Heads or tails?

Most people don’t think worms are cool. But the tiny flatworm that Northwestern University scientist Christian Petersen studies can do something very cool indeed: it can regenerate itself from nearly every imaginable injury, including decapitation. When cut in half, it becomes two worms.

This amazing ability of the planarian flatworm to regenerate its entire body from a small wedge of tissue has fascinated scientists since the late 1800s. The worms can regrow any missing cell or tissue — muscle, neurons, epidermis, eyes, even a new brain.

Now Petersen and colleague Peter Reddien of the Massachusetts Institute of Technology (MIT) have discovered that an ancient and seldom-studied gene is critical for regeneration in these animals. The findings may have important ramifications for tissue regeneration and repair in humans.

The gene, called notum, plays a key role in the regeneration decision-making process. Protein from this gene determines whether a head or tail will regrow at appropriate amputation sites, the researchers found.

“These worms are superstars in regeneration, and we want to learn how they restore missing body parts,” said Petersen, an assistant professor of molecular biosciences in Northwestern’s Weinberg College of Arts and Sciences. “We anticipate that understanding the details of how regeneration occurs in nature will ultimately have a broad impact on the repair of human tissue.”

The study is published in the May 13 issue of the journal Science. Petersen, a former postdoctoral fellow in Reddien’s lab, is the first author. Reddien, associate professor of biology at MIT and the Whitehead Institute for Biomedical Research, is the other author.

The ability of planarians to regenerate any missing tissues after injury depends on a pool of adult stem cells. Researchers hope that by studying this worm they will understand the molecular processes that naturally allow stem cell-mediated tissue repair in higher animals.

In their paper, Petersen and Reddien show that the gene notum is critical for head regeneration in planarians. Inactivation of notum caused animals to regenerate a tail instead of a head, creating two-tailed animals.

“Injuries can alter tissues in many different ways, so regenerating animals must have robust systems that specify restoration of appropriate structures,” Petersen said. “Our results suggest that the animals ‘decide’ what needs to be regenerated, in part, by using cues that indicate axis direction with respect to the wound.”

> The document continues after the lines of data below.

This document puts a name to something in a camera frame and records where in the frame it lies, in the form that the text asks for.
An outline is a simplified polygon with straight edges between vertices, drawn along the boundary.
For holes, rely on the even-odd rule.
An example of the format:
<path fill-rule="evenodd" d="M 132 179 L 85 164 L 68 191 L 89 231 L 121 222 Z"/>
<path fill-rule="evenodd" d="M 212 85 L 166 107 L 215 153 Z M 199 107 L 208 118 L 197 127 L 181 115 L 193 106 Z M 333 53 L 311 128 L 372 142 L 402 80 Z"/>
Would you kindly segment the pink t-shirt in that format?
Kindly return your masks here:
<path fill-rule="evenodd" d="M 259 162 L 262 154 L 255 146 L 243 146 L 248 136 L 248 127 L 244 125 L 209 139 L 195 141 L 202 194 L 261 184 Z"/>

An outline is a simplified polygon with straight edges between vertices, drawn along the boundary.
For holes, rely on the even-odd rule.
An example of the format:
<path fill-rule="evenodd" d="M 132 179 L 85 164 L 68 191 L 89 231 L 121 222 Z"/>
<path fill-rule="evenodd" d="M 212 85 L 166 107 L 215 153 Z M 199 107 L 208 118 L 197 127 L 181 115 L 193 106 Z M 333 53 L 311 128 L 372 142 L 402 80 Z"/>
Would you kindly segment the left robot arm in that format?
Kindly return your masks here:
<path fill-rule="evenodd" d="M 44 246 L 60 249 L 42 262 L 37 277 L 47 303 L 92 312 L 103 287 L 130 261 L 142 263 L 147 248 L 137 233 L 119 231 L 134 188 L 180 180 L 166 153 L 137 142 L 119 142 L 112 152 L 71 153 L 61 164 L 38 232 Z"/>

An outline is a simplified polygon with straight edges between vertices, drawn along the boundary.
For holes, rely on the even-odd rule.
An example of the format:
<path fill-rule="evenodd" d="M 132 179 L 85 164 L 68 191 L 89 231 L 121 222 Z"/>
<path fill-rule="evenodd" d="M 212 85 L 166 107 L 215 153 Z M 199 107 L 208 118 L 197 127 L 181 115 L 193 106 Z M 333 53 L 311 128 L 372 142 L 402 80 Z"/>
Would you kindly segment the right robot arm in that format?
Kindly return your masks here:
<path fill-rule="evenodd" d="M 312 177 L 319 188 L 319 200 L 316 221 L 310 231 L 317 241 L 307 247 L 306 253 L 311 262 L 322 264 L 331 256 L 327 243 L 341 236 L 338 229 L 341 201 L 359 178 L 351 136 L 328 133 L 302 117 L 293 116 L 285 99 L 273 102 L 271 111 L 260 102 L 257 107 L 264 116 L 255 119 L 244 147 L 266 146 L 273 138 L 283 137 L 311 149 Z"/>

Planarians are 2 to 20 millimeters in size and have a complex anatomy with around a million cells. They live in freshwater ponds and streams around the world. The worm’s genome has been sequenced, and its basic biology is well-characterized, making planarians popular with scientists.

Petersen and Reddien also found that notum controls a widely used biochemical circuit, Wnt signaling, in order to promote proper regeneration. This ancient signaling circuit operates in all animals and controls many processes in development and disease, including tissue repair and cancer progression.

In the paper, the authors describe how the gene notum acts at head-facing wounds as a dimmer switch to dampen the Wnt pathway and promote head regeneration. When the head or tail of a planarian is cut off, Wnt is activated. This Wnt activity turns on notum, but only at head-facing wounds. In a feedback loop, notum then turns Wnt down low enough that it can no longer prevent a head from forming. In tail-facing wounds, however, notum is not activated highly, a condition that promotes tail regrowth. (It takes the worm about a week to regrow a head or tail.)

The researchers are intrigued by this new role for notum. Like the Wnt signaling pathway, notum is highly conserved throughout species, from sea anenomes to fruit flies to humans, but little is known about its roles in biology. Because both notum and the Wnt signaling pathway are so evolutionarily ancient, their interaction in planarians may indicate a relationship that is important in other animals as well.

“We anticipate that this phenomenon of feedback inhibition regulating the levels of Wnt activity will be seen broadly in other biological contexts,” Reddien said. “Wnt signaling is so broadly studied and important in biology, including for tissue repair and regeneration. Notum isn’t really on the map for the broad roles Wnt signaling plays in tissue repair, but this work demonstrates the central role it can play.”